───── GIVEN MATERIAL ─────
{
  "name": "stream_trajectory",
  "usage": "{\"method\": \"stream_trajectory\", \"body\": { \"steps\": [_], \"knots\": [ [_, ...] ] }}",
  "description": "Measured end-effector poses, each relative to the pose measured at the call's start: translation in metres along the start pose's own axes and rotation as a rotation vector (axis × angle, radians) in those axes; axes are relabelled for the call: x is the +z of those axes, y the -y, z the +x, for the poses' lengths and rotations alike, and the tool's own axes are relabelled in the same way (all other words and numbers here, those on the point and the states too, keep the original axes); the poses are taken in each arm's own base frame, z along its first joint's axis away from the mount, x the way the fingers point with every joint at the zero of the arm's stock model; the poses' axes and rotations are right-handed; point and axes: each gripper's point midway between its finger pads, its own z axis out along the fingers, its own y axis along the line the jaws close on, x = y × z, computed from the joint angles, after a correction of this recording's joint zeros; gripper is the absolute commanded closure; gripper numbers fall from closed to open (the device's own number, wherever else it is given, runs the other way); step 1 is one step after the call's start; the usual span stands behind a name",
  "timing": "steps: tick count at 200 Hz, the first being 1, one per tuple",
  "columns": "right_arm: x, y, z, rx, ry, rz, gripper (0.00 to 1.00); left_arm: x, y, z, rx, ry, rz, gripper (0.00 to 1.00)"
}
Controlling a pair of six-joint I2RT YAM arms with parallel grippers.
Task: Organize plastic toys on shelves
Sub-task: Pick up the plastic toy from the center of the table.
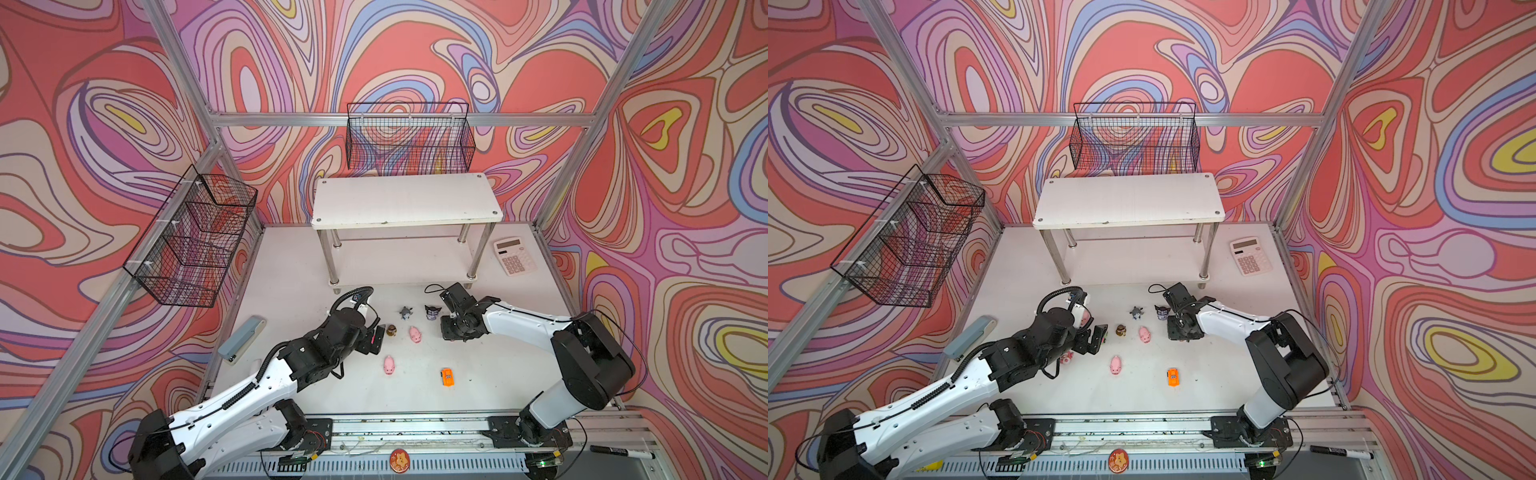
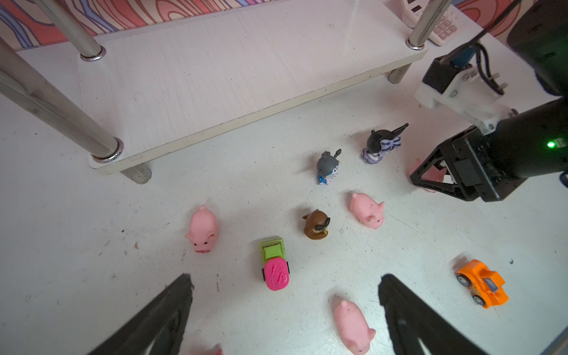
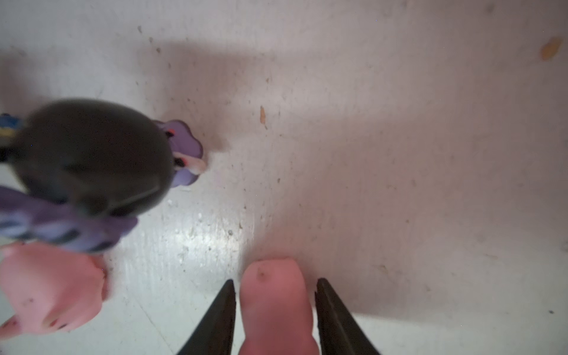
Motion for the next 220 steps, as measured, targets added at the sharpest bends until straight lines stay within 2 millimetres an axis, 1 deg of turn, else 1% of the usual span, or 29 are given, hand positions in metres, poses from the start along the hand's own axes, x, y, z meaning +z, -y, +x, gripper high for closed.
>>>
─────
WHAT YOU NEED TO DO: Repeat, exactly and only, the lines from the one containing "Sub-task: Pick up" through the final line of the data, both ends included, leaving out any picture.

THE COMPLETED TASK:
Sub-task: Pick up the plastic toy from the center of the table.
Motion for the next 220 steps, as measured, targets added at the sharpest bends until straight lines stay within 2 millimetres an axis, 1 deg of turn, else 1% of the usual span, or 29 are given, hand positions in metres, poses from the start along the hand's own axes, x, y, z meaning +z, -y, +x, gripper high for closed.
>>>

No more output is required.